BEGIN Supplied data

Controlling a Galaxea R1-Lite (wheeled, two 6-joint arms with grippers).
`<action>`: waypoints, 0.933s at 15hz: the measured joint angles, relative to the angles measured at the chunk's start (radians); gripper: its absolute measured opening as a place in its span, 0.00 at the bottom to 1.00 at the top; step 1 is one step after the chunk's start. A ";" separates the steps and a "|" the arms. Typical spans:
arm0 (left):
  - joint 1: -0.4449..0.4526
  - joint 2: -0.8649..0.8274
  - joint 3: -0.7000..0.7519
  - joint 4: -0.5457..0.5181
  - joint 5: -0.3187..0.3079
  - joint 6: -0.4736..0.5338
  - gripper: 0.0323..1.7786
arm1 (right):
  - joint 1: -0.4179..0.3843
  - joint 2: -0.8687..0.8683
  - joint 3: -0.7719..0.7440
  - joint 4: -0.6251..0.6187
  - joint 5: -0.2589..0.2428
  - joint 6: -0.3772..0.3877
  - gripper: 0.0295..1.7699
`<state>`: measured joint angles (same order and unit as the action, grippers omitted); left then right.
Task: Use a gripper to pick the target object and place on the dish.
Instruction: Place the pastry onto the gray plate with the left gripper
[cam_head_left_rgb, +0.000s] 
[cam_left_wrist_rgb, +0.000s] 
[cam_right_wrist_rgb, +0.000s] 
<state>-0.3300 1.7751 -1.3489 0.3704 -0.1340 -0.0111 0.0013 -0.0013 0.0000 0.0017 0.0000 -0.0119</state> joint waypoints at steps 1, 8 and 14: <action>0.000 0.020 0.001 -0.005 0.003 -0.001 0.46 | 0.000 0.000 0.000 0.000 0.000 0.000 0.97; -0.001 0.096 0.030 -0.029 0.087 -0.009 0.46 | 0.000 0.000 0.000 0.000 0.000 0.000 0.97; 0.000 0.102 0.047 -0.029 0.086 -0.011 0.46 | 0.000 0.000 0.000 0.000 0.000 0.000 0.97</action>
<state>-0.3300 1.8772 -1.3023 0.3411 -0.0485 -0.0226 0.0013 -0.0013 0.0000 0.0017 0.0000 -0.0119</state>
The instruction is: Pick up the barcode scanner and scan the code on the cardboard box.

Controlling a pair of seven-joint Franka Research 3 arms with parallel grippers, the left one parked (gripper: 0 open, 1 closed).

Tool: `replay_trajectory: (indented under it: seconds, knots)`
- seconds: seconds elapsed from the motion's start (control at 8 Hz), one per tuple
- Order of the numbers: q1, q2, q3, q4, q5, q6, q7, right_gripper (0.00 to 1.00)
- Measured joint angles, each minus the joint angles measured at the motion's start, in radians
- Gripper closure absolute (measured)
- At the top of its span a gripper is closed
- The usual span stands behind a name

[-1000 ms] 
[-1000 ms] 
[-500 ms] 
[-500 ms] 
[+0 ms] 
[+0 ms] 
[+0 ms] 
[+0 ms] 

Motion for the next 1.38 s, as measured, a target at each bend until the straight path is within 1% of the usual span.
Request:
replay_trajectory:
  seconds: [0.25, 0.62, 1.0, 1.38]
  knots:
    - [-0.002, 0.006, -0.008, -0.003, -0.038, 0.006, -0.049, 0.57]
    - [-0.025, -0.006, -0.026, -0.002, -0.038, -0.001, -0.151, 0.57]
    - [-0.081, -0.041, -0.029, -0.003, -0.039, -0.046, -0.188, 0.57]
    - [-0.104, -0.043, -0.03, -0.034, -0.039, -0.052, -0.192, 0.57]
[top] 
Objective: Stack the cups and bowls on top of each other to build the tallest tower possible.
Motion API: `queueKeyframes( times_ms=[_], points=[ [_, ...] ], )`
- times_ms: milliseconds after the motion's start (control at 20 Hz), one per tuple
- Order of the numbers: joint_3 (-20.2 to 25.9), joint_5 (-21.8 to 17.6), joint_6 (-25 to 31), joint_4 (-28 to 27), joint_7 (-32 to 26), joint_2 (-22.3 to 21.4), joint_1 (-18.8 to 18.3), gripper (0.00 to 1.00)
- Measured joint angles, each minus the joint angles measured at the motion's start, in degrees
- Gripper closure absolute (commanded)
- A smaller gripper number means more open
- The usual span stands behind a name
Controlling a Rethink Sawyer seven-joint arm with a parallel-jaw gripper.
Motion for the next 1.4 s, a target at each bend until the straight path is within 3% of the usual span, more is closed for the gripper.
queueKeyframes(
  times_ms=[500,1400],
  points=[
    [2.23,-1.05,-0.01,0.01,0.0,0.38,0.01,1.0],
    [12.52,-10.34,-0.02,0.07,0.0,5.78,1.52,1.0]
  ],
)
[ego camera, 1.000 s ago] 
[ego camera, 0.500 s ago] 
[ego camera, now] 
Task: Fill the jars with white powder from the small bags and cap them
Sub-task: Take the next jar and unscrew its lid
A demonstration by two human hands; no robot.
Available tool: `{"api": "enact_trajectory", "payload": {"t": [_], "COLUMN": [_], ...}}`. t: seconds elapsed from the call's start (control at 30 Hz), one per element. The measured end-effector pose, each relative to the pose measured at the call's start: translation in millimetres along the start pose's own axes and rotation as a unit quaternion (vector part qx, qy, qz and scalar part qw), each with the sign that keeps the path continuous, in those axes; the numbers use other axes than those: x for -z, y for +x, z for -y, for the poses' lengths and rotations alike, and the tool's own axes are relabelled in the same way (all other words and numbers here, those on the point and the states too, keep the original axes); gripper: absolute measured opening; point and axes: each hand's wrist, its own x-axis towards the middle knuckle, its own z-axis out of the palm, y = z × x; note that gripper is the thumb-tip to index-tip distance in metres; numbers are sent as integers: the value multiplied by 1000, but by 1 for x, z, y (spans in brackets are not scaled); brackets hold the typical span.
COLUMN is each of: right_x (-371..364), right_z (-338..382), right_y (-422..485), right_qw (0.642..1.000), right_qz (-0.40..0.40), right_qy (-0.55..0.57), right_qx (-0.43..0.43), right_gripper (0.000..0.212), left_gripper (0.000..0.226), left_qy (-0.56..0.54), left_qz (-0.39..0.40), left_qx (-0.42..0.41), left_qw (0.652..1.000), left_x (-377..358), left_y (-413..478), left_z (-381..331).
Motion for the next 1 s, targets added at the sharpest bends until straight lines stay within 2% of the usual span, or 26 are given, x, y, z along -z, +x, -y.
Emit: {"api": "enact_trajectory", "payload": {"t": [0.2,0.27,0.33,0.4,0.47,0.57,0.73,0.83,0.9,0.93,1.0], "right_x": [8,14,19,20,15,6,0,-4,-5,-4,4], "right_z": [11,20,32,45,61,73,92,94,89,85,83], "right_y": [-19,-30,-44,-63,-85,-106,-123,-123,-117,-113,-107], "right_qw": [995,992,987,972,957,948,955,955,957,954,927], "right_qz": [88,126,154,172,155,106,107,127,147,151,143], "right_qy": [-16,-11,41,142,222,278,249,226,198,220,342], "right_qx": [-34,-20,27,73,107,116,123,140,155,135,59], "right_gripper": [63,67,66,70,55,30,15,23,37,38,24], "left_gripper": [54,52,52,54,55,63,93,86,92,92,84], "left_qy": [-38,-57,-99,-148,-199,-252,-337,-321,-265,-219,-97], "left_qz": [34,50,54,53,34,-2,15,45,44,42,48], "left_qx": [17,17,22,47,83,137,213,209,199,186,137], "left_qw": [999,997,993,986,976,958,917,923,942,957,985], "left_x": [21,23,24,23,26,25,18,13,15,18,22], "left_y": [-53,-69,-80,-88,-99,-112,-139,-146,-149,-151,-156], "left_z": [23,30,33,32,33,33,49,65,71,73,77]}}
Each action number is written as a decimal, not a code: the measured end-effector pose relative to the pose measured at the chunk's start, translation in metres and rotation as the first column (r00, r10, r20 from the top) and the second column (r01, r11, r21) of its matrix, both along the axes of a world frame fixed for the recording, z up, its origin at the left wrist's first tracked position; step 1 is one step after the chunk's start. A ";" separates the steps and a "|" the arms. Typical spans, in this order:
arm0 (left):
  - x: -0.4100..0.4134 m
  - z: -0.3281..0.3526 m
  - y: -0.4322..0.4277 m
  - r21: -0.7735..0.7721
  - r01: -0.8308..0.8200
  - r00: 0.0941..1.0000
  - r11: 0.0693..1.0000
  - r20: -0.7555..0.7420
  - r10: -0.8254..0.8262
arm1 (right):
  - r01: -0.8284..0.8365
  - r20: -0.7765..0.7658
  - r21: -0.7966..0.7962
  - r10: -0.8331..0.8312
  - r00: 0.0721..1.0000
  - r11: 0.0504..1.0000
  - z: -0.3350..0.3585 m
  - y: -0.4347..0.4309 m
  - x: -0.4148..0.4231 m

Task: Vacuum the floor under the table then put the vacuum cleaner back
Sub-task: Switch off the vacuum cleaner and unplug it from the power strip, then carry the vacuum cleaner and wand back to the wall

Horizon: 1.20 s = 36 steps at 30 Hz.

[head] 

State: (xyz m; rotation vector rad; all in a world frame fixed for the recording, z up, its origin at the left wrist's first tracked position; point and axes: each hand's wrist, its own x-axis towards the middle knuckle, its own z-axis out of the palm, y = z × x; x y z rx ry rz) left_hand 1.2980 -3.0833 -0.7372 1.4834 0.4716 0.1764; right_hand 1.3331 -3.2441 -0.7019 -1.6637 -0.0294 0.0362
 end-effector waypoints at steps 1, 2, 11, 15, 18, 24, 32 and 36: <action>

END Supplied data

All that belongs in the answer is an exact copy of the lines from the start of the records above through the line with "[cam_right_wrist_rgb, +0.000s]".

▶ _Reply to the exercise_
Controlling a Galaxea R1-Lite (wheeled, two 6-joint arms with grippers).
`<action>`: waypoints, 0.933s at 15hz: the measured joint angles, relative to the angles measured at the chunk's start (radians); gripper: its absolute measured opening as a place in its span, 0.00 at the bottom to 1.00 at the top; step 1 is one step after the chunk's start. A ";" separates the steps and a "|" the arms. Typical spans:
arm0 (left):
  - joint 1: -0.4449..0.4526
  - joint 2: -0.8649..0.8274
  - joint 3: -0.7000..0.7519
  - joint 4: -0.5457..0.5181
  - joint 5: -0.3187..0.3079
  - joint 6: -0.4736..0.5338
  - gripper: 0.0323..1.7786
arm1 (right):
  - joint 1: -0.4179..0.3843
  - joint 2: -0.8687..0.8683
  - joint 3: -0.7719..0.7440
  - joint 4: -0.6251..0.6187
  - joint 5: -0.2589..0.2428
  - joint 6: -0.3772..0.3877
  - gripper: 0.0295..1.7699
`<state>`: measured joint angles (same order and unit as the action, grippers omitted); left then right.
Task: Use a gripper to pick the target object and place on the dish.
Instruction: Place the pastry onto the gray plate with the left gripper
[cam_head_left_rgb, +0.000s] 
[cam_left_wrist_rgb, +0.000s] 
[cam_right_wrist_rgb, +0.000s] 

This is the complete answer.